Christian Petzold trompe son monde. Le roi de l’ambiguïté sentimentale à l’allemande s’approprie les clichés du film d’été pour mieux les emmener dans son propre univers. Panne de voiture, refuge de deux jeunes gens dans une grande maison isolée dont on entend la mer avant de la voir, si les incendies de ce Ciel Rouge reste d’abord une menace assez lointaine et abstraite, c’est à la ronde existentielle de ses personnages qu’il va se consacrer.

Ni film d’initiation, ni film catastrophe au péril écologique, on se demande d’abord un bon moment où il va nous mener, à travers son personnage d’écrivain bougon et replet en mal d’inspiration (Thomas Schubert), artiste égocentré pas franchement sympathique.

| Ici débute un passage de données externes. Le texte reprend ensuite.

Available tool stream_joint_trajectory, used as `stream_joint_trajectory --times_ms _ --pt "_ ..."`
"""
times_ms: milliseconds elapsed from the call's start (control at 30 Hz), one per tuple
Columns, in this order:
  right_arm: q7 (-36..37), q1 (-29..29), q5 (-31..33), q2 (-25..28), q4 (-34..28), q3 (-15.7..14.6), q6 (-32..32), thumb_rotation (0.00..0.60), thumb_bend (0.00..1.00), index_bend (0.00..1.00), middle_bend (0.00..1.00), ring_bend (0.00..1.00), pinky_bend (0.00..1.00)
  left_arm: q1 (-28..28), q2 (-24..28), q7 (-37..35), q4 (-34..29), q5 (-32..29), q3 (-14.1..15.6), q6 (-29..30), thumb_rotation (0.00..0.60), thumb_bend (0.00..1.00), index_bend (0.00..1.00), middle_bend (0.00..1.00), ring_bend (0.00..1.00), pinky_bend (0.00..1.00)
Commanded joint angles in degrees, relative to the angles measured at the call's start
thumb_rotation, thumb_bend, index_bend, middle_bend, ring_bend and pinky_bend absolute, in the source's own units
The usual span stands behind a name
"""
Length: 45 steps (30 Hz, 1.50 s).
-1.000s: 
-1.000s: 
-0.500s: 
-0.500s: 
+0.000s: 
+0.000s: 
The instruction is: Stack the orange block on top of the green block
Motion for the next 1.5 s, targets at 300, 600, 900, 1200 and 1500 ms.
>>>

Il n’ose pas aborder la belle vendeuse de glaces qui lui sert de voisine de l’autre côté de la cloison, assez portée sur des activités nocturnes des plus jouissives (Paula Beer, son actrice fétiche), et avec qui il va jouer à Je t’aime moi non plus. On pourrait dire de Ciel Rouge qu’il est la première comédie de Petzold, si l’errance existentielle n’était pas sa principale caractéristique dans une première heure qui cache bien son jeu.

Thomas Schubert, artiste et amoureux contrarié.

Le Ciel Rouge et le spray qui rend homo

Le “spray qui rend homo” et qu’on vous laisse découvrir excitera cette comédie très cérébrale de la frustration sexuelle à travers deux très beaux personnages : Devid (avec un “e”) et Félix, amants d’un soir mais pas seulement, dont le destin va s’accélérer brutalement dans les dix dernières minutes, servant de miroir éternel aux tribulations du jeune écrivain en mal d’amour.

Aussi littéraire que cinématographique, l’art du conte cher à Petzold propre à un romantisme allemand retrouvé fonctionne une nouvelle fois à plein, d’une façon peut-être encore plus originale. L’éphémère et le presque rien se nourrissent ici de la mer, des incendies et du désir jusqu’à ce que le film révèle sa véritable nature à la toute fin, à travers des plans sublimes de mer luminescente et de territoires brûlés. Le film le plus étonnant de la rentrée.


Le Ciel rouge de Christian Petzold (All, 1h42) avec Thomas Schubert, Langston Uibel, Paula Beer, Enno Trebs, Matthias Brandt… Jeudi 4 juillet à 21h30 en ouverture du festival allemand en plein air Sommerkino, place d’Ainay, Lyon 2.